* _REQUIRED ACTION_:
Print this span of the material below exactly: the line with "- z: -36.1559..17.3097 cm", the line with "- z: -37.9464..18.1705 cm", and every line between them, but nothing else.

-*-*-

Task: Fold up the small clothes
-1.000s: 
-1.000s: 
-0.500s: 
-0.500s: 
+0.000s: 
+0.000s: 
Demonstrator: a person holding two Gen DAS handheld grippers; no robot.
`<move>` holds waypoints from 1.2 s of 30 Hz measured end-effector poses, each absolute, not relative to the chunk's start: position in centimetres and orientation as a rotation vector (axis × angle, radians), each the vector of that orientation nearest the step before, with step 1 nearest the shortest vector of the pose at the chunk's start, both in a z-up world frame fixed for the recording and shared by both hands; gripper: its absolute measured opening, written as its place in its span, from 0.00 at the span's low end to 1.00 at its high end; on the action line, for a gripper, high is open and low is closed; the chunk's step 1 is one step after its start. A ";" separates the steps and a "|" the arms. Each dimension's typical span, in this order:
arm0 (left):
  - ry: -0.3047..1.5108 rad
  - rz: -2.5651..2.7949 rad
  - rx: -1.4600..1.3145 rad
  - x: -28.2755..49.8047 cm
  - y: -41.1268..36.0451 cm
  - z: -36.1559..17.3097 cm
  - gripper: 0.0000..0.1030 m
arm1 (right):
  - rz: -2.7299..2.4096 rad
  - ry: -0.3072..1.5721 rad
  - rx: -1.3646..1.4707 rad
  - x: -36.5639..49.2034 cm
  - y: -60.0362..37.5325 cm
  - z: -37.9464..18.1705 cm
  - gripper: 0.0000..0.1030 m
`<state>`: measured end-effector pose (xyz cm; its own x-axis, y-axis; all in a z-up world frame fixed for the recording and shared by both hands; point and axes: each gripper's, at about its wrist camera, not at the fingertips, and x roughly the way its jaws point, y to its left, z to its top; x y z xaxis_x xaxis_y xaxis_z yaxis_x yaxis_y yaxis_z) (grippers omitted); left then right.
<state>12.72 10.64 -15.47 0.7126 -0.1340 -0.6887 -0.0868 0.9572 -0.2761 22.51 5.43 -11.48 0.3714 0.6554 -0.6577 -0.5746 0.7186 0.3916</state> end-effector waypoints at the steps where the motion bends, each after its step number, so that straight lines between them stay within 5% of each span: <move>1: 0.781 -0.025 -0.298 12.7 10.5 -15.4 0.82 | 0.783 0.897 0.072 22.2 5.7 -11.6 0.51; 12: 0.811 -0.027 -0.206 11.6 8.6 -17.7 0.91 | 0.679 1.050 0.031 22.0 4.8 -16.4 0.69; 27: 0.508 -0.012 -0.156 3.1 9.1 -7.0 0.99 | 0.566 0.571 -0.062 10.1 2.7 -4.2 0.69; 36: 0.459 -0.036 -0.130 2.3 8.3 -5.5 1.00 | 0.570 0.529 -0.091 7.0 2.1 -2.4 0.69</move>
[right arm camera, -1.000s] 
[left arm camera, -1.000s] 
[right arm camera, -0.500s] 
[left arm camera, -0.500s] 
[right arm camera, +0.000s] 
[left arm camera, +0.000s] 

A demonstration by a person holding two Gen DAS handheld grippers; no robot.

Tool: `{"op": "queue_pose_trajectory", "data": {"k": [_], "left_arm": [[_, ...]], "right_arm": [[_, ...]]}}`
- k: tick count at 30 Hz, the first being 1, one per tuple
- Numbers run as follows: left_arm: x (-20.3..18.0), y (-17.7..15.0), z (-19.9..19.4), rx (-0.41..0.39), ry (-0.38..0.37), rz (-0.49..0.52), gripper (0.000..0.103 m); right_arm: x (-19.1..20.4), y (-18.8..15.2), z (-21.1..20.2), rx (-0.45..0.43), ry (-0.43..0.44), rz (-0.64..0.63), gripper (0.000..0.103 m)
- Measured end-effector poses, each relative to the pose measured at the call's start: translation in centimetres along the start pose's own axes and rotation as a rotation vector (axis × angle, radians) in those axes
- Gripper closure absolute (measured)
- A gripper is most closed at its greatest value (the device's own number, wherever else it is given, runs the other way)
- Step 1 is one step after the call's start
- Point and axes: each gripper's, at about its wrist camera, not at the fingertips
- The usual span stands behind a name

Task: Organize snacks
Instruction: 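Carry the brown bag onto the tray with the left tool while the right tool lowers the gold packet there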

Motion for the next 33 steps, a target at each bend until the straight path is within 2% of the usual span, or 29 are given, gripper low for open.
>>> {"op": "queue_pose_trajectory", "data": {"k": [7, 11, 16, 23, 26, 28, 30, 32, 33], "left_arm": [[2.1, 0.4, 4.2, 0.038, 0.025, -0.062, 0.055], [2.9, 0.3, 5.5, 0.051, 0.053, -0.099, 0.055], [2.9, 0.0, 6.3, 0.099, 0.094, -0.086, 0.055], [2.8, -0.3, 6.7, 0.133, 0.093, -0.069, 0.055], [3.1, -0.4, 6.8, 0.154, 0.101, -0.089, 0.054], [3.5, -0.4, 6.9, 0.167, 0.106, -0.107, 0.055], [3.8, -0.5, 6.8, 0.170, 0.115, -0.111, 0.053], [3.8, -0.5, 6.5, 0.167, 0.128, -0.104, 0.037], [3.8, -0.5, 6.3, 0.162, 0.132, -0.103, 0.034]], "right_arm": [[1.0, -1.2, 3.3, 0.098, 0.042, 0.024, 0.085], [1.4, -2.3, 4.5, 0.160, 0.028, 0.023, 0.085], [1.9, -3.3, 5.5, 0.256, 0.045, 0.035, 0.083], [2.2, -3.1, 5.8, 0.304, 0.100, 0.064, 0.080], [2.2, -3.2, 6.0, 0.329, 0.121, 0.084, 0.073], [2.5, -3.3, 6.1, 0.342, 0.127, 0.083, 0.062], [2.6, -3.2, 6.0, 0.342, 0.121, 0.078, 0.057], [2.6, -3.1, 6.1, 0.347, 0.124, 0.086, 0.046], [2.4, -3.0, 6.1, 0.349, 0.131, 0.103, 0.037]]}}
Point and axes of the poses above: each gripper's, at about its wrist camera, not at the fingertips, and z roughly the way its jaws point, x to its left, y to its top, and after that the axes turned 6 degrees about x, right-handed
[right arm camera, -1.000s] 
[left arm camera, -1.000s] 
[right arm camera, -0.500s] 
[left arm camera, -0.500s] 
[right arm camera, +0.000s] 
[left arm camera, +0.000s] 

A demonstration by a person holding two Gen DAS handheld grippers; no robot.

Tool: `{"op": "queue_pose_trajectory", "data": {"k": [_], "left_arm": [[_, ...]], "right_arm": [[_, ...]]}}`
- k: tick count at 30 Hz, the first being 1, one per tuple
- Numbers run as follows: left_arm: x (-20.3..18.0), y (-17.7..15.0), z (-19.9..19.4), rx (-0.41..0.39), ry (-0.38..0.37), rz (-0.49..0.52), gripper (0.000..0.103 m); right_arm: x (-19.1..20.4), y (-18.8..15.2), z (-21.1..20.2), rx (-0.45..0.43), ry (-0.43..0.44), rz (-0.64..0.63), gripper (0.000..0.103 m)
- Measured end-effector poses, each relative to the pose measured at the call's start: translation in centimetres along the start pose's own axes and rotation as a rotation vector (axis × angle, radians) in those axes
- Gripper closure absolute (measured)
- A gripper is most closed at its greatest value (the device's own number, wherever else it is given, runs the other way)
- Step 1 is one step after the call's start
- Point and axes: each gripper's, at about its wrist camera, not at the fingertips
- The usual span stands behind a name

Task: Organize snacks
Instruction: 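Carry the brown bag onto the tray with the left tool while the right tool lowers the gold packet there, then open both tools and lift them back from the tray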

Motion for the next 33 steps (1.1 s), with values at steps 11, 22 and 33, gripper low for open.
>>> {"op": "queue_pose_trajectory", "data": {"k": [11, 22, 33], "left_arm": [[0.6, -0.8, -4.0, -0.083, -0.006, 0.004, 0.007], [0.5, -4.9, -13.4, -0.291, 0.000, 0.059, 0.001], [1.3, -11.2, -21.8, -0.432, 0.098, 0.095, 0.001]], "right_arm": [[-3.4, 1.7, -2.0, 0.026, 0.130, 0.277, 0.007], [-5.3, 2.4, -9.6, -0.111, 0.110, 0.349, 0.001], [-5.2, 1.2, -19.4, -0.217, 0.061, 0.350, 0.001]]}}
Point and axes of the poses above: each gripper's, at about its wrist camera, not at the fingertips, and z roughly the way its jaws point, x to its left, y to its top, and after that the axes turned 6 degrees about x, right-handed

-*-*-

* _TASK ANSWER_:
  - z: -36.1559..17.3097 cm
  - gripper: 0.0000..0.1030 m
arm1 (right):
  - rz: -2.7299..2.4096 rad
  - ry: -0.3072..1.5721 rad
  - rx: -1.3646..1.4707 rad
  - x: -36.5639..49.2034 cm
  - y: -60.0362..37.5325 cm
  - z: -37.9464..18.1705 cm

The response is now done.